The processing happens close to the devices where the data is generated. Devices like routers and switches will be loaded with processing capabilities. This will help to reduce the lag in sending and receiving data. Edge computing does not eliminate cloud computing. It complements it by taking care of simpler tasks.


Big Data Analytics

Terabytes of data are generated every day by factories and facilities equipped with IoT devices. The large volume of data cannot be processed by the normal analytics methodologies of the past. Earlier data that could fit into a relational database were analyzed. 


An image showing the capabilities of big data in the industrial sector. 


In the IoT era, most of the data generated will be unstructured data. In simple terms, it will not fit into the mold of traditional relational databases. 

To handle such data, modern machine learning algorithms have to be employed. These algorithms are the backbone of large data companies like Google, Facebook, and Amazon. With the advent of IoT and IIoT, machine learning will have to be employed to extract data. The absolute size of the data and the unstructured nature of data will make the traditional statistical models incapable of deep analysis.



The next piece of the IoT infrastructure puzzle is applications. The devices generate data. The network transmits them. Fast storage is used for storage. Cloud computing is used to do big data analytics on a large volume of data to extract useful information. The next step is to have applications that support actions be implemented.

For example, a device like Amazon ring needs a smartphone application for users to interact with the hardware and data relayed over the network. 

In addition to that, there will be server-side applications that can be created to detect intrusions or anomalies observed through the camera. The application layer is what makes the data collected by IoT devices useful.


Challenges to IoT Adoption

IoT devices and their application will change how we interact with our world, how industries produce, and even how goods are consumed. This does come with a set of challenges to implement. The two major challenges are mentioned below.



The different devices will be manufactured by different OEMs. They will make use of different network technologies, software platforms, and protocols. This makes it difficult for the devices to be operated freely in any network or with any software. 


Large industry leaders such as ABB have started utilizing digital transformation to change the way they manufacture. Image used courtesy of ABB


OEMs would like to lock in their devices with proprietary technology to build and maintain their monopolies. This is not the ideal situation for the consumers and industries that would like to implement IoT devices extensively. The expectation is that over time, there will be standardized protocols and practices that will make the devices interoperable.

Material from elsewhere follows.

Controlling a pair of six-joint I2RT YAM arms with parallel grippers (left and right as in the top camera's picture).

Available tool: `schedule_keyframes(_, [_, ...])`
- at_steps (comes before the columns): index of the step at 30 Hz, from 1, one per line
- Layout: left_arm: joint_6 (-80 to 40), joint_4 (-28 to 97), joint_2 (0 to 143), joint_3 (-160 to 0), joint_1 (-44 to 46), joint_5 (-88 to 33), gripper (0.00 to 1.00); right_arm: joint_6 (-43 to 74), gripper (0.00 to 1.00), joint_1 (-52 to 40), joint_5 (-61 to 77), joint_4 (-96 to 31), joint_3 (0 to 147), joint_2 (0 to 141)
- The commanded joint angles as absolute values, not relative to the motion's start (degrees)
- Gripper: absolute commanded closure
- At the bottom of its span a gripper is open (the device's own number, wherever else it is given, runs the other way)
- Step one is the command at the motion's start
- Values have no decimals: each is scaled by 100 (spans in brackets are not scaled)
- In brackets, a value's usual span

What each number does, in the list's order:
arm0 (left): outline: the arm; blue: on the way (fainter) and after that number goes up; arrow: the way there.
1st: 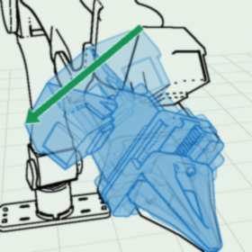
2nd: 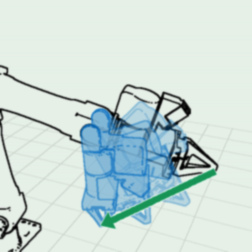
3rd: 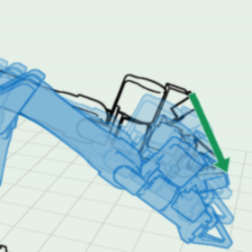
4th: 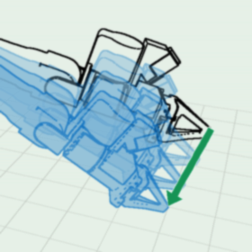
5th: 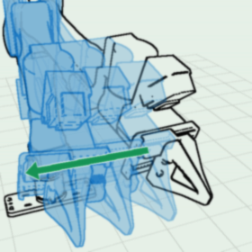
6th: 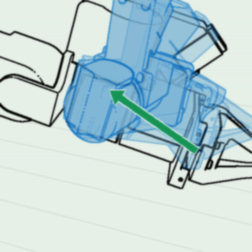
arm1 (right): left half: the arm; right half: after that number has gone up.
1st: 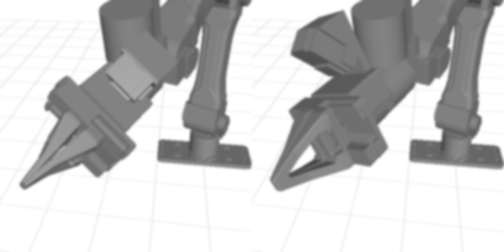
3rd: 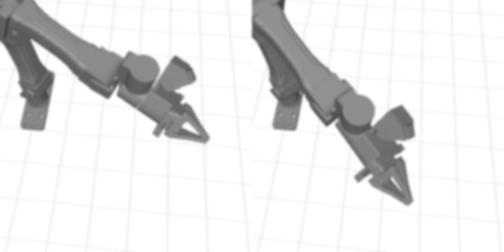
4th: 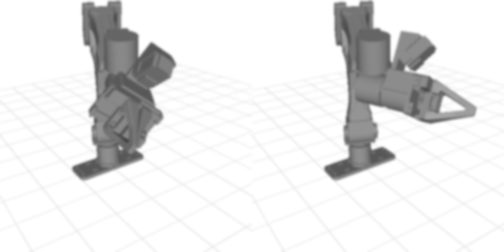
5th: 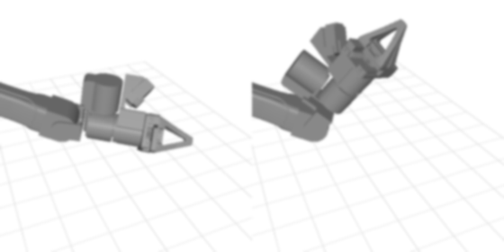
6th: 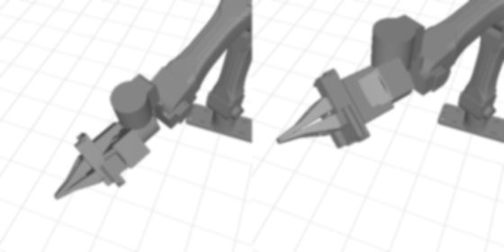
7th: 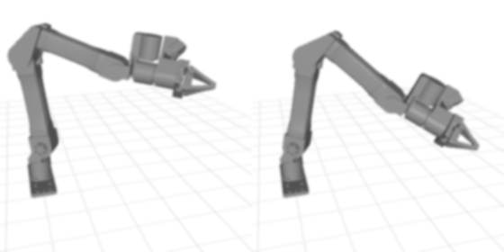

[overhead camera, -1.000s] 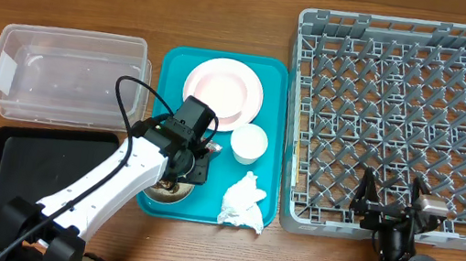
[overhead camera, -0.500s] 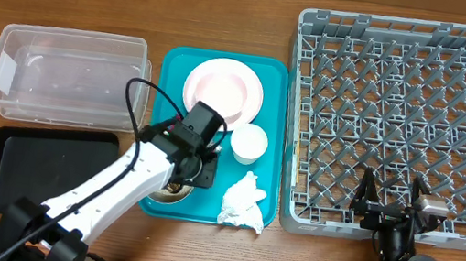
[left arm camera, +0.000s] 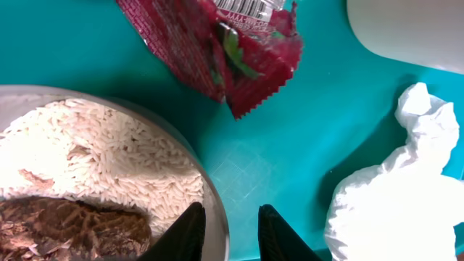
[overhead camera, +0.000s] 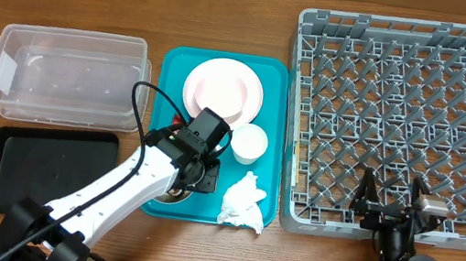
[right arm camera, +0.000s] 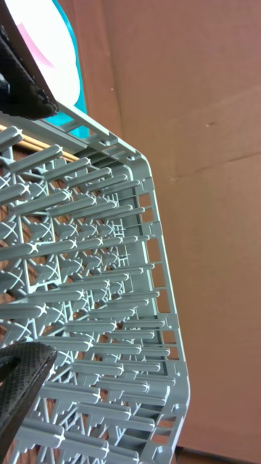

A large number of devices being connected to the internet poses serious security challenges. It will be accessible by malicious actors. Cyberattacks are increasing in number and severity year over year. The recent oil pipeline hack showed how vulnerable the supply chain that uses technology is. 

For IoT devices, cybersecurity is a major concern, and strong security features have to be in place before they are implemented.

The fast pace of technological development will overcome the challenges to IoT adoption. Robust IoT infrastructure with strong security features will be able to revolutionize the industry landscape and push forward industry 4.0.